WHAT TO WORK ON: Return all of the records exactly.

MATERIAL FOR THIS EXERCISE:
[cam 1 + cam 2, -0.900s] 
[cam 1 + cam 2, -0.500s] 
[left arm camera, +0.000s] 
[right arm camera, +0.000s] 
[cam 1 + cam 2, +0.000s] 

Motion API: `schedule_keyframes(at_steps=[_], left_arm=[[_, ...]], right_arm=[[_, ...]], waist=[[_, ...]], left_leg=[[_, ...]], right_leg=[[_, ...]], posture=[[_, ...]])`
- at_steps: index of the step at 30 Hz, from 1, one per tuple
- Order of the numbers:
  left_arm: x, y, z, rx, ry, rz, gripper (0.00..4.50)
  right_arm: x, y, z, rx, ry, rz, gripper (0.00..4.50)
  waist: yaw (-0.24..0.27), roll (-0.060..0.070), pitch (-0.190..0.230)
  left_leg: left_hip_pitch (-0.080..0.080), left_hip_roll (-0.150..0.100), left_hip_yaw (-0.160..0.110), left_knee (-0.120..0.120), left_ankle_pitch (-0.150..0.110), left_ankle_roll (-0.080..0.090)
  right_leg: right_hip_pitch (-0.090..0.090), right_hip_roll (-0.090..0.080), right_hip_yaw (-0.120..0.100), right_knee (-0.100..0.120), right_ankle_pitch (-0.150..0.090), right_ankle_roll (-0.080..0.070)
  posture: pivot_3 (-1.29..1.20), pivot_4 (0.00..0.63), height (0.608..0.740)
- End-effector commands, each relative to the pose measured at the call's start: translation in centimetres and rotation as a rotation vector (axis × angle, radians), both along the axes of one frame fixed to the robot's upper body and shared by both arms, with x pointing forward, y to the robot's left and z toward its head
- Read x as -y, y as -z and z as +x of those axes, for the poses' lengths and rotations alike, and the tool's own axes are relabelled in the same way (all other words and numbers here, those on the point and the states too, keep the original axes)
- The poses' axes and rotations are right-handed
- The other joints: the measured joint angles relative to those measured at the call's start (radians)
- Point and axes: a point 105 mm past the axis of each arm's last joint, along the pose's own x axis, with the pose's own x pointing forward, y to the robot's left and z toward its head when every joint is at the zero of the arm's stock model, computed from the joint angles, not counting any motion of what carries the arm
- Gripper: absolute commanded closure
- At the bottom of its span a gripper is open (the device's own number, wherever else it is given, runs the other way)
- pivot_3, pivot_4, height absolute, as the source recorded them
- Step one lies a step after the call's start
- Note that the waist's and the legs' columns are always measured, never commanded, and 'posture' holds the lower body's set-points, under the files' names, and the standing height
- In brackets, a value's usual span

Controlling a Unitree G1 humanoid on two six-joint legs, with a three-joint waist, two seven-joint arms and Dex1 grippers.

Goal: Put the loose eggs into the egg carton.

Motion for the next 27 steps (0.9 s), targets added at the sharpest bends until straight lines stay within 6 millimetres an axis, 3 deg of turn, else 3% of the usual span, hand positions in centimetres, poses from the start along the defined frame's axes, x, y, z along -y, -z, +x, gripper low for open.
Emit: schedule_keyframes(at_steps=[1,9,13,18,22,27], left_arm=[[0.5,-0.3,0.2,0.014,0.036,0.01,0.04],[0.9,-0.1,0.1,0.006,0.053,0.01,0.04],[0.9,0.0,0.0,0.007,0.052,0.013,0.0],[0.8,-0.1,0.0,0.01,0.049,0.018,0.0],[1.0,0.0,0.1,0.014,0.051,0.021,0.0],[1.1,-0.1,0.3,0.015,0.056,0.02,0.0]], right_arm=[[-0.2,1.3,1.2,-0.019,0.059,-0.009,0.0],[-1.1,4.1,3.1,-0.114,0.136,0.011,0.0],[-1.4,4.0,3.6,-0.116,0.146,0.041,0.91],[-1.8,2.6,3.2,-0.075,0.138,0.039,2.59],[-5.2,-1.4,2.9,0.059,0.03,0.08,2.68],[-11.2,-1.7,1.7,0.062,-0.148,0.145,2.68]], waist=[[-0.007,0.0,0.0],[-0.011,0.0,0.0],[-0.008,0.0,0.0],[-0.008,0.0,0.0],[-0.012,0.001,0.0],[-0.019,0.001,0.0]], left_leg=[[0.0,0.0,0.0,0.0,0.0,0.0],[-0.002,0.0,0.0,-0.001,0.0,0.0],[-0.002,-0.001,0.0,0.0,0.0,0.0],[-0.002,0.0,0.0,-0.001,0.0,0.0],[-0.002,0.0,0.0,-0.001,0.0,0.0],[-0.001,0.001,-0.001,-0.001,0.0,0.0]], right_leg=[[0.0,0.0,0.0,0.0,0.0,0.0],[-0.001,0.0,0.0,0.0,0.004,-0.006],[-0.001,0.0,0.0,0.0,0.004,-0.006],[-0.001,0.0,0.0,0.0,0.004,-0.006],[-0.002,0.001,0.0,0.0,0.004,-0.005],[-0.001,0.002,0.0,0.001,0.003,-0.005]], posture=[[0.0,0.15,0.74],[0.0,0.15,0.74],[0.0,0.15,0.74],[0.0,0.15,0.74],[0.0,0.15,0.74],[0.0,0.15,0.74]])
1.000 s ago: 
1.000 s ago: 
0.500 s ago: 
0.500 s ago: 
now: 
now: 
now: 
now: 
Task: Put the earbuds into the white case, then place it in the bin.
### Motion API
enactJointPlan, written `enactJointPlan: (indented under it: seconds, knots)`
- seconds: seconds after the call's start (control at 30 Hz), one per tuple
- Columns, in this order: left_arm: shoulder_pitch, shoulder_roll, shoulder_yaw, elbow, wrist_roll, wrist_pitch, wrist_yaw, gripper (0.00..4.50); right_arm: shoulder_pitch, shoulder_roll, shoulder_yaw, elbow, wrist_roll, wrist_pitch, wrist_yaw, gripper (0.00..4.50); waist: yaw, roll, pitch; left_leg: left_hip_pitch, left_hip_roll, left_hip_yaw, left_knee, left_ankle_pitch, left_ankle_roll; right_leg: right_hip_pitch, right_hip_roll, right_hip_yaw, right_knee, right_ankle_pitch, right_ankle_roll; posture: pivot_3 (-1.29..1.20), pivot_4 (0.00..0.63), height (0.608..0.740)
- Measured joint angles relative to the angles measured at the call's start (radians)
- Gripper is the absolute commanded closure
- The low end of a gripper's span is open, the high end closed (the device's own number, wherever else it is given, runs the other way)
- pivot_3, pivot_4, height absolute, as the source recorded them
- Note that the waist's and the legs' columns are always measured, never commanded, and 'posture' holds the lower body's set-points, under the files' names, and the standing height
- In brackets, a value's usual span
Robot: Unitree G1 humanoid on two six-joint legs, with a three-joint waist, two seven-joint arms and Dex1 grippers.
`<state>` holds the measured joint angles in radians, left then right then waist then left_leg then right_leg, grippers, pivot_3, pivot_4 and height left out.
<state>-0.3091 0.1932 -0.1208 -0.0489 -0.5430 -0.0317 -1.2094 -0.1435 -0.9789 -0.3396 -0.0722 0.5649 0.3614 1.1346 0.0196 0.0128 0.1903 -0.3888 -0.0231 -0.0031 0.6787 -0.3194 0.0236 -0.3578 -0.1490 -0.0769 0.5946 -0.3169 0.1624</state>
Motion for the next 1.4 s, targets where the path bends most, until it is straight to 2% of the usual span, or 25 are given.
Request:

SOLUTION FOR THIS EXERCISE:
[cam 1 + cam 2, -0.900s] 
[cam 1 + cam 2, -0.500s] 
[left arm camera, +0.000s] 
[right arm camera, +0.000s] 
[cam 1 + cam 2, +0.000s] 

Motion API: `schedule_keyframes(at_steps=[_], left_arm=[[_, ...]], right_arm=[[_, ...]], waist=[[_, ...]], left_leg=[[_, ...]], right_leg=[[_, ...]], posture=[[_, ...]])`
- at_steps: index of the step at 30 Hz, from 1, one per tuple
- Order of the numbers:
  left_arm: x, y, z, rx, ry, rz, gripper (0.00..4.50)
  right_arm: x, y, z, rx, ry, rz, gripper (0.00..4.50)
  waist: yaw (-0.24..0.27), roll (-0.060..0.070), pitch (-0.190..0.230)
  left_leg: left_hip_pitch (-0.080..0.080), left_hip_roll (-0.150..0.100), left_hip_yaw (-0.160..0.110), left_knee (-0.120..0.120), left_ankle_pitch (-0.150..0.110), left_ankle_roll (-0.080..0.090)
  right_leg: right_hip_pitch (-0.090..0.090), right_hip_roll (-0.090..0.080), right_hip_yaw (-0.120..0.100), right_knee (-0.100..0.120), right_ankle_pitch (-0.150..0.090), right_ankle_roll (-0.080..0.070)
  posture: pivot_3 (-1.29..1.20), pivot_4 (0.00..0.63), height (0.608..0.740)
- End-effector commands, each relative to the pose measured at the call's start: translation in centimetres and rotation as a rotation vector (axis × angle, radians), both along the axes of one frame fixed to the robot's upper body and shared by both arms, with x pointing forward, y to the robot's left and z toward its head
- Read x as -y, y as -z and z as +x of those axes, for the poses' lengths and rotations alike, and the tool's own axes are relabelled in the same way (all other words and numbers here, those on the point and the states too, keep the original axes)
- The poses' axes and rotations are right-handed
- The other joints: the measured joint angles relative to those measured at the call's start (radians)
- Point and axes: a point 105 mm past the axis of each arm's last joint, along the pose's own x axis, with the pose's own x pointing forward, y to the robot's left and z toward its head when every joint is at the zero of the arm's stock model, computed from the joint angles, not counting any motion of what carries the arm
- Gripper: absolute commanded closure
- At the bottom of its span a gripper is open (the device's own number, wherever else it is given, runs the other way)
- pivot_3, pivot_4, height absolute, as the source recorded them
- Step one lies a step after the call's start
- Note that the waist's and the legs' columns are always measured, never commanded, and 'posture' holds the lower body's set-points, under the files' names, and the standing height
- In brackets, a value's usual span

Controlling a Unitree G1 humanoid on two six-joint legs, with a three-joint waist, two seven-joint arms and Dex1 grippers.

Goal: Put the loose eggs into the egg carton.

Motion for the next 27 steps (0.9 s), targets added at the sharpest bends until straight lines stay within 6 millimetres an axis, 3 deg of turn, else 3% of the usual span, hand positions in centimetres, poses from the start along the defined frame's axes, x, y, z along -y, -z, +x, gripper low for open.
Emit: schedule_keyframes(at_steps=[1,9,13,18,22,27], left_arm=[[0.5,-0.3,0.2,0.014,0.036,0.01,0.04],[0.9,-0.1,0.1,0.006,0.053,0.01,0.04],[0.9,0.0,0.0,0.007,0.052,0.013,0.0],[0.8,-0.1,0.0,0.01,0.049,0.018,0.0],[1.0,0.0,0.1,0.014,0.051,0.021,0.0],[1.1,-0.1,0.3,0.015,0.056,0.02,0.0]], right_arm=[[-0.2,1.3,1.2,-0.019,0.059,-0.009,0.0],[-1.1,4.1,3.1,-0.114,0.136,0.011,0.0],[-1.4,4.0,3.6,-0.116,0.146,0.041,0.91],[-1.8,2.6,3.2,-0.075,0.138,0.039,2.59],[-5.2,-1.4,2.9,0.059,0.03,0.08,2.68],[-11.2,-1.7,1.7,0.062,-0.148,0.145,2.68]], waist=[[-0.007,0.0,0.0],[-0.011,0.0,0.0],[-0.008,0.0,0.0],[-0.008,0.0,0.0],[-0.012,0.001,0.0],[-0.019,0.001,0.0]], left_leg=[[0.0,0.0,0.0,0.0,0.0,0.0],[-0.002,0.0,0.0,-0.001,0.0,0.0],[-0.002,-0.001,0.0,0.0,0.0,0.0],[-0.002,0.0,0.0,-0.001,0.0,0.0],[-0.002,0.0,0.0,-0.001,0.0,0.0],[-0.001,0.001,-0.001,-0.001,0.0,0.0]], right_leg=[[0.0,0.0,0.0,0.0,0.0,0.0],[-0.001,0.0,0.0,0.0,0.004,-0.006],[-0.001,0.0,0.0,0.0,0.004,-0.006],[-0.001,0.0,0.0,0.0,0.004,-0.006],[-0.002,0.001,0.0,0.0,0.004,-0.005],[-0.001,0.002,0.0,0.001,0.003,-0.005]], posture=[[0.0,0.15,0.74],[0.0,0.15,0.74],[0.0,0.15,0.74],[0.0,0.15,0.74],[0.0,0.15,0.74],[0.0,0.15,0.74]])
1.000 s ago: 
1.000 s ago: 
0.500 s ago: 
0.500 s ago: 
now: 
now: 
now: 
now: 
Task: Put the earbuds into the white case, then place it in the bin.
### Motion API
enactJointPlan, written `enactJointPlan: (indented under it: seconds, knots)`
- seconds: seconds after the call's start (control at 30 Hz), one per tuple
- Columns, in this order: left_arm: shoulder_pitch, shoulder_roll, shoulder_yaw, elbow, wrist_roll, wrist_pitch, wrist_yaw, gripper (0.00..4.50); right_arm: shoulder_pitch, shoulder_roll, shoulder_yaw, elbow, wrist_roll, wrist_pitch, wrist_yaw, gripper (0.00..4.50); waist: yaw, roll, pitch; left_leg: left_hip_pitch, left_hip_roll, left_hip_yaw, left_knee, left_ankle_pitch, left_ankle_roll; right_leg: right_hip_pitch, right_hip_roll, right_hip_yaw, right_knee, right_ankle_pitch, right_ankle_roll; posture: pivot_3 (-1.29..1.20), pivot_4 (0.00..0.63), height (0.608..0.740)
- Measured joint angles relative to the angles measured at the call's start (radians)
- Gripper is the absolute commanded closure
- The low end of a gripper's span is open, the high end closed (the device's own number, wherever else it is given, runs the other way)
- pivot_3, pivot_4, height absolute, as the source recorded them
- Note that the waist's and the legs' columns are always measured, never commanded, and 'posture' holds the lower body's set-points, under the files' names, and the standing height
- In brackets, a value's usual span
Robot: Unitree G1 humanoid on two six-joint legs, with a three-joint waist, two seven-joint arms and Dex1 grippers.
`<state>` holds the measured joint angles in radians, left then right then waist then left_leg then right_leg, grippers, pivot_3, pivot_4 and height left out.
<state>-0.3091 0.1932 -0.1208 -0.0489 -0.5430 -0.0317 -1.2094 -0.1435 -0.9789 -0.3396 -0.0722 0.5649 0.3614 1.1346 0.0196 0.0128 0.1903 -0.3888 -0.0231 -0.0031 0.6787 -0.3194 0.0236 -0.3578 -0.1490 -0.0769 0.5946 -0.3169 0.1624</state>
Motion for the next 1.4 s, targets where the path bends most, until it is straight to 2% of the usual span, or 25 are given.
Request:

The exercise is complete.